In chapter 5 the power spectral density was determined from the recorded EEG. From the spectrum, the cortical task related power (TRP) was calculated during the same bimanual tapping task as in chapter 4 for the HC, PD and ET group. Increased TRP was found in different areas in the three groups. In both patient groups areas of motor planning, movement initiation, maintenance and coordination were active. ET patients showed additional activity in areas responsible for proprioception and association between somatosensory, auditory and visual information. On the other hand, PD patients had additional activation of areas responsible for motor response inhibition, auditory priming and basic processing of auditory stimuli. In the HC group an increased TRP was found in the area of motor response inhibition, bilateral object manipulation and basic auditory processing.
In chapter 6 brain activation in PD and ET patients during a similar bimanual tapping task was studied with fMRI. Subjects had to perform a bimanual tapping task, consisting of 6 blocks. Each block started with one minute of rest followed by a minute of tapping at 2 Hz. A visual cue, a blinking dot, was presented for half a minute each time (rest and tapping) and subjects were asked to synchronize their movement with the cue during the tapping phase. The results of this study showed large differences in activity patterns between patients with PD and ET and between the patient groups and HC. The contrast between cued movement and non-cued movement revealed the most notable differences between groups.
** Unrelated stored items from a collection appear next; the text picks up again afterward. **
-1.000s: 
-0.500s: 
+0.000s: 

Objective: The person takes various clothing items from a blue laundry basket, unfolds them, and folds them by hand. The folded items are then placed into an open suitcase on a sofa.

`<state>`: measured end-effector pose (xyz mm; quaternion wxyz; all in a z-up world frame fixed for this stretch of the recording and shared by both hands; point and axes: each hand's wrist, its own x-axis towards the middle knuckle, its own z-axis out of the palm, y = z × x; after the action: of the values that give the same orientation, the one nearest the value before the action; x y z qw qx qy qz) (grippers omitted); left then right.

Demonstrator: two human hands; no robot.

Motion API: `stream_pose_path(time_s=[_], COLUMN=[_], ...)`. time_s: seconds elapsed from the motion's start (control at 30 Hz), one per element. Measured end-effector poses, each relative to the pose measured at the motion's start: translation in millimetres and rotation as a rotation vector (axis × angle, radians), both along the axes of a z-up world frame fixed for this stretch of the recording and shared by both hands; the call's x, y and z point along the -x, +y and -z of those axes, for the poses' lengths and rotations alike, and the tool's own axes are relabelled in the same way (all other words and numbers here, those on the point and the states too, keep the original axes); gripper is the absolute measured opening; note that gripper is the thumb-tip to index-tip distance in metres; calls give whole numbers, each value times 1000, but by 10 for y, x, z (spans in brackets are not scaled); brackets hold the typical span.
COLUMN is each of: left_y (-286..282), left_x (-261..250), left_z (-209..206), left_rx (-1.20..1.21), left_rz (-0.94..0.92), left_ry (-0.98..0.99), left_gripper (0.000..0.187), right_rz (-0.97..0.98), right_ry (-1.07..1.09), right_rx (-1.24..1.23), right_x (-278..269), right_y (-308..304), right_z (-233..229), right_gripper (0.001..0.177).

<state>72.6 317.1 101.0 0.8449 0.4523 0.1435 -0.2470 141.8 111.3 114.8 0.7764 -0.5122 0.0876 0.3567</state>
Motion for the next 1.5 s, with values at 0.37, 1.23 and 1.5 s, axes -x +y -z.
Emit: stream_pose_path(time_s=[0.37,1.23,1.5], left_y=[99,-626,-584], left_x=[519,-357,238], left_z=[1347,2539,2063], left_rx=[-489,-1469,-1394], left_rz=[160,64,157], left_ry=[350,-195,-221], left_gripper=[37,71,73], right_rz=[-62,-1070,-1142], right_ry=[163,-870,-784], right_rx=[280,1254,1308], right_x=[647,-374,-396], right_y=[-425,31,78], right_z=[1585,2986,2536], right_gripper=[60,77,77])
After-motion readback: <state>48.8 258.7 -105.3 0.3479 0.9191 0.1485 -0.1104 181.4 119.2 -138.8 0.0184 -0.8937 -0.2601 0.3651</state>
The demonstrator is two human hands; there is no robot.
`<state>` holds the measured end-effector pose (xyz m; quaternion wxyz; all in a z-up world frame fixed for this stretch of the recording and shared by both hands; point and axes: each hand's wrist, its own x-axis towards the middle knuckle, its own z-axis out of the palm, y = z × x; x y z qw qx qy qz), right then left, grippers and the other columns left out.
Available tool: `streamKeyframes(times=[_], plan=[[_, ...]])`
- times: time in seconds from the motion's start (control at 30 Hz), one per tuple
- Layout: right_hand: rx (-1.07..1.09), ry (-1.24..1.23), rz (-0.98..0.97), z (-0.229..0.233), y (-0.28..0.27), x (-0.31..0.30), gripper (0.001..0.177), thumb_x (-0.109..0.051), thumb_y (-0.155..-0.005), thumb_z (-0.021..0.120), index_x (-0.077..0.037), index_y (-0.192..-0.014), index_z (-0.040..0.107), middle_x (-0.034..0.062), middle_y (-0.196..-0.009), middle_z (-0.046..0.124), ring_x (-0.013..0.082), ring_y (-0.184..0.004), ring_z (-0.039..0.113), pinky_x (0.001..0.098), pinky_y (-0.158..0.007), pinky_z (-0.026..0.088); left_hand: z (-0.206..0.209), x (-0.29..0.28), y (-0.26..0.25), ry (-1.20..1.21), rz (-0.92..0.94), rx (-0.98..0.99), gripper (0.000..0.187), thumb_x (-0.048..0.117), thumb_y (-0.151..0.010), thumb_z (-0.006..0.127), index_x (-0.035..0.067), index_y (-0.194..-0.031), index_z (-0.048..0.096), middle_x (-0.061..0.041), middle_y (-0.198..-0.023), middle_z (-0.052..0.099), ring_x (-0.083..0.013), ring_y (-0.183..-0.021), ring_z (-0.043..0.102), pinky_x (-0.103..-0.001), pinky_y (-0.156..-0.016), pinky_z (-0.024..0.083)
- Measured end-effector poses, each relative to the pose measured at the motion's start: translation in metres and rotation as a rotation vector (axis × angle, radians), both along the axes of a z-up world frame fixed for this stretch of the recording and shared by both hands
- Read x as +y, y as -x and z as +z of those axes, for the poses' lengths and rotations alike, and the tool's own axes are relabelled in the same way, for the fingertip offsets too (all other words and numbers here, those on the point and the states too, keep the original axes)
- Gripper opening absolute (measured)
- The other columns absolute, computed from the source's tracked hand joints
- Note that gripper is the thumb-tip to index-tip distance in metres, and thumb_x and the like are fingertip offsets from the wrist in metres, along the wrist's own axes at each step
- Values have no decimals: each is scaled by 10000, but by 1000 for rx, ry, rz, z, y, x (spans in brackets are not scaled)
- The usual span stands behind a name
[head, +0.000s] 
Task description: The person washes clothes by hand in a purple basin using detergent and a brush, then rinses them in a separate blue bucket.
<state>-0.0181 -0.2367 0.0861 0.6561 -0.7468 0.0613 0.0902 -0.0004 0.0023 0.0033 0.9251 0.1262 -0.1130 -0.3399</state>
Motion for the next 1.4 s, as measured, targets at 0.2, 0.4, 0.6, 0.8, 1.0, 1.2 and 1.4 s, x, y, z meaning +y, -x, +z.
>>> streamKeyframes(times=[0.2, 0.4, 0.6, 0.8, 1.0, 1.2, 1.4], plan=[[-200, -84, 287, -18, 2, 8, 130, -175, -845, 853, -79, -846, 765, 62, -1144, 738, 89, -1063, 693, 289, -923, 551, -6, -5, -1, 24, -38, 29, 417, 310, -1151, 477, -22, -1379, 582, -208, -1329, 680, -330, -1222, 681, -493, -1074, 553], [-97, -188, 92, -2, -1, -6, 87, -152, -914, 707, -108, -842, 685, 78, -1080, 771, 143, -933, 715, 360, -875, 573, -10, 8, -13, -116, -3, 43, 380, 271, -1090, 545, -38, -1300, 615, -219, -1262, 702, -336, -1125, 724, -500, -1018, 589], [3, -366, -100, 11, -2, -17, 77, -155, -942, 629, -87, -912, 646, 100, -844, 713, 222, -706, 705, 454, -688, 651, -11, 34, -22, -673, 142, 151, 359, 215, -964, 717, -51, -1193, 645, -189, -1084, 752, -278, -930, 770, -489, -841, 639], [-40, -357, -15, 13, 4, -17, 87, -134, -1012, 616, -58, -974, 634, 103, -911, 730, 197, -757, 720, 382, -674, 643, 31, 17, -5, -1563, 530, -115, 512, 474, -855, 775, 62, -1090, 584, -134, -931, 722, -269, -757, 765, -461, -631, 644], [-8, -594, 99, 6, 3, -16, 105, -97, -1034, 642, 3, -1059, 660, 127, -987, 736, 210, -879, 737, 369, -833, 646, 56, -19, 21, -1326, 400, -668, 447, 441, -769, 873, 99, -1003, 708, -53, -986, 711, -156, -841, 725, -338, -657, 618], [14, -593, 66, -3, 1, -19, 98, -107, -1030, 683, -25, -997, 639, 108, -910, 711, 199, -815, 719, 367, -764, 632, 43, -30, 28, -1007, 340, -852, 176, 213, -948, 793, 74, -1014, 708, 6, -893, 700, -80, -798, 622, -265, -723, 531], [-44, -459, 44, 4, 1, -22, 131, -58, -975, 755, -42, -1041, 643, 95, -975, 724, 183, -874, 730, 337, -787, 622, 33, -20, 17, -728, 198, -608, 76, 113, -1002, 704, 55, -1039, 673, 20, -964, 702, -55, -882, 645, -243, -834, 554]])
In ET, cueing seemed to have almost no effect on activation, whereas in the PD group cross-modelling between different areas seemed to occur. Furthermore, reduced activation of the motor cortex was found in the ET group compared to the HC group supporting the findings of chapter 5.
The results of all three studies suggest that a simple tapping task could be useful during clinical decision making and might be a valuable tool in an objective diagnostic protocol.